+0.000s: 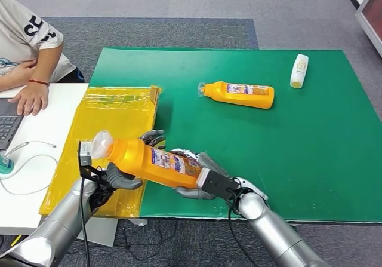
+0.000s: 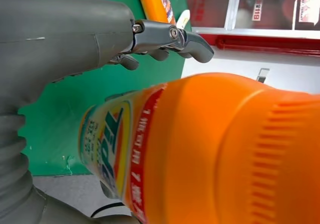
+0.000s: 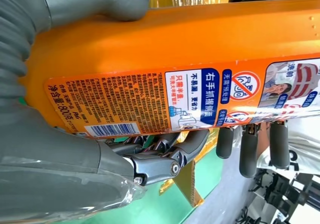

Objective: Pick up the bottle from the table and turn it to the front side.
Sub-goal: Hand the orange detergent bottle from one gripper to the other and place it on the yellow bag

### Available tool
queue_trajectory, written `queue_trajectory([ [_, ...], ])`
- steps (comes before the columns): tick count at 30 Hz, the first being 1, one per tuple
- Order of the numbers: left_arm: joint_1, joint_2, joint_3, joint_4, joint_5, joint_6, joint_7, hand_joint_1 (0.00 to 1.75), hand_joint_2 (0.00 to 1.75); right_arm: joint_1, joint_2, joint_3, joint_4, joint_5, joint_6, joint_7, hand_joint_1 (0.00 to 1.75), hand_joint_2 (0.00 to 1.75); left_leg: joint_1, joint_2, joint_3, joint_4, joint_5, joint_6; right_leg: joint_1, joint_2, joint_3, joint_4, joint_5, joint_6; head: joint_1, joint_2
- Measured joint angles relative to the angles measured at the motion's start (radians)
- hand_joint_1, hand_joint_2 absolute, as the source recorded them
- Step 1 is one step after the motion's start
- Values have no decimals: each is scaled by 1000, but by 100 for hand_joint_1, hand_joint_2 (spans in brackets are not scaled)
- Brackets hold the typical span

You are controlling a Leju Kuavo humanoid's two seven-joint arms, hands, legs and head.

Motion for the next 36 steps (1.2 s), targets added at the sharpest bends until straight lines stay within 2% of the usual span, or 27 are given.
queue_trajectory([
  [4,0,-1,-6,2,2,2,0,0,175,0,0,4,2,8,-8,1,175,175,0,0,0,0,0,0,0,0,0,0,0,0,0,0],
  [19,-2,-5,-14,5,33,26,0,0,175,8,20,28,10,153,-138,59,175,175,0,0,0,0,0,0,0,0,0,0,0,0,0,0],
  [33,-3,-5,-17,5,34,24,0,0,175,16,37,46,43,168,-145,60,175,175,0,0,0,0,0,0,0,0,0,0,0,0,0,0],
  [34,-3,-5,-18,5,34,24,0,3,175,16,37,47,43,168,-145,60,175,175,0,0,0,0,0,0,0,0,0,0,0,0,0,0],
  [35,-3,-5,-18,5,34,23,0,34,175,16,38,47,44,168,-145,60,175,175,0,0,0,0,0,0,0,0,0,0,0,0,0,0],
  [36,-3,-5,-19,5,34,22,0,76,175,16,38,47,45,168,-145,60,175,175,0,0,0,0,0,0,0,0,0,0,0,0,0,0],
])
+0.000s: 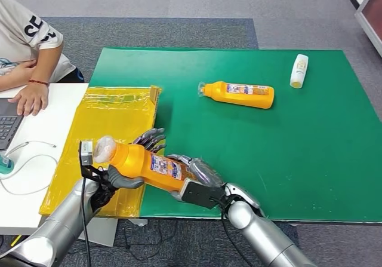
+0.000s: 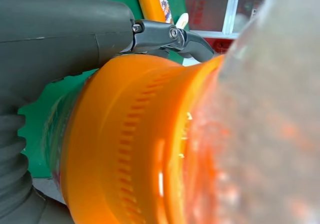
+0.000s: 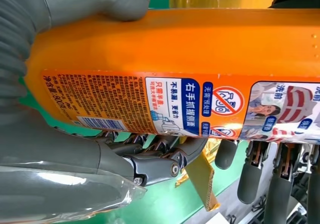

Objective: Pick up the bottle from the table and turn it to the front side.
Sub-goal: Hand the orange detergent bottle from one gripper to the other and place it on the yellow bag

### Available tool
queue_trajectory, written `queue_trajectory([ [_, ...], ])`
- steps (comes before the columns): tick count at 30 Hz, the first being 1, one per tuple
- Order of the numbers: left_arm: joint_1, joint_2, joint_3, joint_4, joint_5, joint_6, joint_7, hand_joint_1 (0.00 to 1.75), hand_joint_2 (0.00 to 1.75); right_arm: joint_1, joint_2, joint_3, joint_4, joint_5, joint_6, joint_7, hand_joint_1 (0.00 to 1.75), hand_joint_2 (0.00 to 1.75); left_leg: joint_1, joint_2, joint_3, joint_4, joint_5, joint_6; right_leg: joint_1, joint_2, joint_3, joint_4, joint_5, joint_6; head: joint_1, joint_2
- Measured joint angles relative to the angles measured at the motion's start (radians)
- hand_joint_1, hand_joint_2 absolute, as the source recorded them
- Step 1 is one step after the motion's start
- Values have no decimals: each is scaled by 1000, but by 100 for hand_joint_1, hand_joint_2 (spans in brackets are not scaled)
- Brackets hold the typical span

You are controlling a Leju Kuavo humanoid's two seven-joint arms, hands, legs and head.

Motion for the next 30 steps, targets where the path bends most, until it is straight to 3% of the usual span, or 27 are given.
queue_trajectory([
  [2,0,0,-1,0,1,-3,0,160,175,0,0,0,2,0,0,-1,175,175,0,0,0,0,0,0,0,0,0,0,0,0,0,0],
  [3,0,0,-2,0,1,-5,0,173,175,0,0,0,4,-1,0,-1,175,175,0,0,0,0,0,0,0,0,0,0,0,0,0,0],
  [23,0,0,-8,0,9,-19,0,175,175,-2,1,9,13,-13,6,-2,175,175,0,0,0,0,0,0,0,0,0,0,0,0,0,0],
  [24,0,0,-9,0,9,-19,0,175,175,-2,1,9,13,-13,7,-2,168,175,0,0,0,0,0,0,0,0,0,0,0,0,0,0],
  [25,0,0,-9,0,9,-19,0,175,175,-2,1,10,14,-15,8,-2,143,175,0,0,0,0,0,0,0,0,0,0,0,0,0,0],
  [28,0,0,-10,0,9,-19,0,175,175,-3,1,9,15,-30,20,-3,26,175,0,0,0,0,0,0,0,0,0,0,0,0,0,0],
  [29,0,0,-10,0,9,-19,0,175,175,-3,1,9,16,-37,26,-4,7,175,0,0,0,0,0,0,0,0,0,0,0,0,0,0],
  [30,1,1,-10,0,9,-19,0,175,175,-3,2,9,17,-45,32,-7,0,175,0,0,0,0,0,0,0,0,0,0,0,0,0,0],
])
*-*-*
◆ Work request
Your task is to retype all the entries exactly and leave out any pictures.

◆ Answer section
+0.000s: 
+0.000s: 
+0.000s: 

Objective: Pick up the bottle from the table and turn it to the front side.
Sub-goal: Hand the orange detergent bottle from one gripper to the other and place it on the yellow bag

### Available tool
queue_trajectory, written `queue_trajectory([ [_, ...], ])`
- steps (comes before the columns): tick count at 30 Hz, the first being 1, one per tuple
- Order of the numbers: left_arm: joint_1, joint_2, joint_3, joint_4, joint_5, joint_6, joint_7, hand_joint_1 (0.00 to 1.75), hand_joint_2 (0.00 to 1.75); right_arm: joint_1, joint_2, joint_3, joint_4, joint_5, joint_6, joint_7, hand_joint_1 (0.00 to 1.75), hand_joint_2 (0.00 to 1.75); left_leg: joint_1, joint_2, joint_3, joint_4, joint_5, joint_6; right_leg: joint_1, joint_2, joint_3, joint_4, joint_5, joint_6; head: joint_1, joint_2
- Measured joint angles relative to the angles measured at the motion's start (radians)
- hand_joint_1, hand_joint_2 absolute, as the source recorded them
- Step 1 is one step after the motion's start
- Values have no decimals: each is scaled by 1000, but by 100 for hand_joint_1, hand_joint_2 (spans in brackets are not scaled)
- Brackets hold the typical span

You are controlling a Leju Kuavo humanoid's two seven-joint arms, hands, legs and head.

Motion for the next 36 steps (1.2 s), targets added at the sharpest bends until straight lines stay within 2% of the usual span, or 27 are given.
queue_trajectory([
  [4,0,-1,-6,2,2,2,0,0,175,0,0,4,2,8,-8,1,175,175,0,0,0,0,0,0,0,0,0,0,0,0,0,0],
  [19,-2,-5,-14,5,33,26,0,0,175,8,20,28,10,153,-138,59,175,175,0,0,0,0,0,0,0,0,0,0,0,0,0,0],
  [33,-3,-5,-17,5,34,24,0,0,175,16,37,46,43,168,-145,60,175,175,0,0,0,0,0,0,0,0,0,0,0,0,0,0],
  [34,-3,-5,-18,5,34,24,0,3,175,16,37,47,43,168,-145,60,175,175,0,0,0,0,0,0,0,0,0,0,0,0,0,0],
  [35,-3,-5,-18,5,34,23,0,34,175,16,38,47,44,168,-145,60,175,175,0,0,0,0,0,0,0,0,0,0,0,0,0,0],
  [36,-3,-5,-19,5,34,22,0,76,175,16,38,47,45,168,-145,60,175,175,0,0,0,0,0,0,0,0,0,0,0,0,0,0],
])
+0.000s: 
+0.000s: 
+0.000s: 

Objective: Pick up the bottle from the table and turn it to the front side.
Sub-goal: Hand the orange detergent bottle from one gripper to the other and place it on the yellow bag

### Available tool
queue_trajectory, written `queue_trajectory([ [_, ...], ])`
- steps (comes before the columns): tick count at 30 Hz, the first being 1, one per tuple
- Order of the numbers: left_arm: joint_1, joint_2, joint_3, joint_4, joint_5, joint_6, joint_7, hand_joint_1 (0.00 to 1.75), hand_joint_2 (0.00 to 1.75); right_arm: joint_1, joint_2, joint_3, joint_4, joint_5, joint_6, joint_7, hand_joint_1 (0.00 to 1.75), hand_joint_2 (0.00 to 1.75); left_leg: joint_1, joint_2, joint_3, joint_4, joint_5, joint_6; right_leg: joint_1, joint_2, joint_3, joint_4, joint_5, joint_6; head: joint_1, joint_2
- Measured joint angles relative to the angles measured at the motion's start (radians)
- hand_joint_1, hand_joint_2 absolute, as the source recorded them
- Step 1 is one step after the motion's start
- Values have no decimals: each is scaled by 1000, but by 100 for hand_joint_1, hand_joint_2 (spans in brackets are not scaled)
- Brackets hold the typical span

You are controlling a Leju Kuavo humanoid's two seven-joint arms, hands, legs and head.

Motion for the next 30 steps, targets where the path bends most, until it is straight to 3% of the usual span, or 27 are given.
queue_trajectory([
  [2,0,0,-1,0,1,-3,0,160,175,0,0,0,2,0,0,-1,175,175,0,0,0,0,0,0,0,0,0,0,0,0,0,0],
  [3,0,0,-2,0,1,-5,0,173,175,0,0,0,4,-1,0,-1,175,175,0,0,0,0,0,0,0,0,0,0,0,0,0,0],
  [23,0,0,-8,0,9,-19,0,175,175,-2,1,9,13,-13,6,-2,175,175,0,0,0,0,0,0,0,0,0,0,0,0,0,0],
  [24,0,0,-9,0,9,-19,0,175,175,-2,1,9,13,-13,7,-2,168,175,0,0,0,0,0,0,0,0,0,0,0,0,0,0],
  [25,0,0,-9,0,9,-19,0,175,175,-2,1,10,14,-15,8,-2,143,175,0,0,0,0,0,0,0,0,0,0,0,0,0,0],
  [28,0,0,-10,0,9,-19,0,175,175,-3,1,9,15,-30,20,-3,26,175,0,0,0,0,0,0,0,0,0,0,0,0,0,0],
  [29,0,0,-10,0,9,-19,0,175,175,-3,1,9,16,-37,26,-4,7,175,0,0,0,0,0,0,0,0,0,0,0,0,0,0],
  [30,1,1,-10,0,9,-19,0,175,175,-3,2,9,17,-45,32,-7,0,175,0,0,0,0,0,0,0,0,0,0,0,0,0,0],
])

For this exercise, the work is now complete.